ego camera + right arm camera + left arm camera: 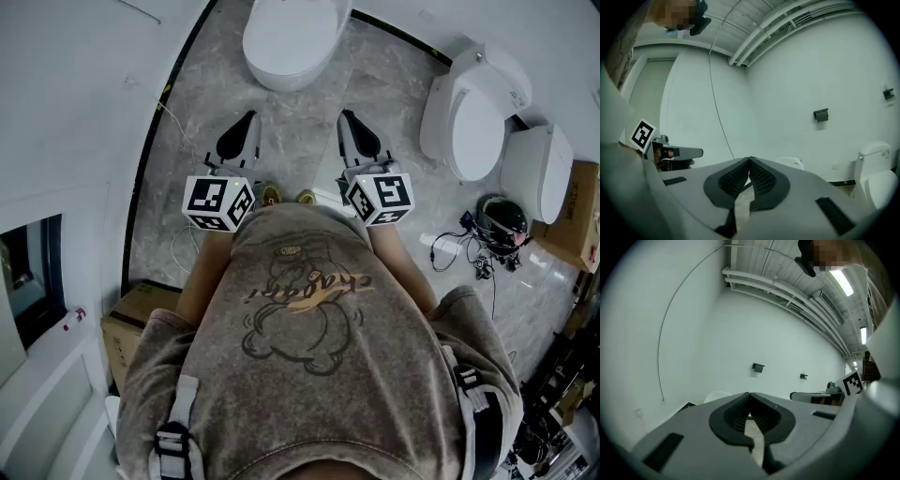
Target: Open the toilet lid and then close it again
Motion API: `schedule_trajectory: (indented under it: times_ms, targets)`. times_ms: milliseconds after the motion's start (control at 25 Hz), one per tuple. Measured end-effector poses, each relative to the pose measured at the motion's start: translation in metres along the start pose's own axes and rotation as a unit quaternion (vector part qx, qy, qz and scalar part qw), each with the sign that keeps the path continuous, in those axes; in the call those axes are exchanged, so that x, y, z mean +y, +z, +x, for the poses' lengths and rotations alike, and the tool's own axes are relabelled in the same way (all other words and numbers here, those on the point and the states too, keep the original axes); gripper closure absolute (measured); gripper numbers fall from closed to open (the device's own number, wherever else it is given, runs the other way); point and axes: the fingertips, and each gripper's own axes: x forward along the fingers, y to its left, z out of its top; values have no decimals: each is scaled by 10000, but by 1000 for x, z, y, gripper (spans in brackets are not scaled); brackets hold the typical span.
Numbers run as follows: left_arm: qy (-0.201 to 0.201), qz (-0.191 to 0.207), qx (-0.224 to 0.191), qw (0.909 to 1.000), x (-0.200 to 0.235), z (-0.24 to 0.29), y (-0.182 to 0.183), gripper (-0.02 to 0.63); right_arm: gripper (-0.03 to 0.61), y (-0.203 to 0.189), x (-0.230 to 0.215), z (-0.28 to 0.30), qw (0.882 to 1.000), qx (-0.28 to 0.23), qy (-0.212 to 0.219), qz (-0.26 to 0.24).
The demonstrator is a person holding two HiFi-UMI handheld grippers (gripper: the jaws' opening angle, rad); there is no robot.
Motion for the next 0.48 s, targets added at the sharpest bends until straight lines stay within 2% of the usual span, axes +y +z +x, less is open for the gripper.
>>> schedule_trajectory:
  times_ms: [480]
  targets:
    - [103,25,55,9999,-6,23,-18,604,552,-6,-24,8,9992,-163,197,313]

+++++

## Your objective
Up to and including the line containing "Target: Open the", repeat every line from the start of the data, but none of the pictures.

## Answer section
ego camera + right arm camera + left arm camera: 
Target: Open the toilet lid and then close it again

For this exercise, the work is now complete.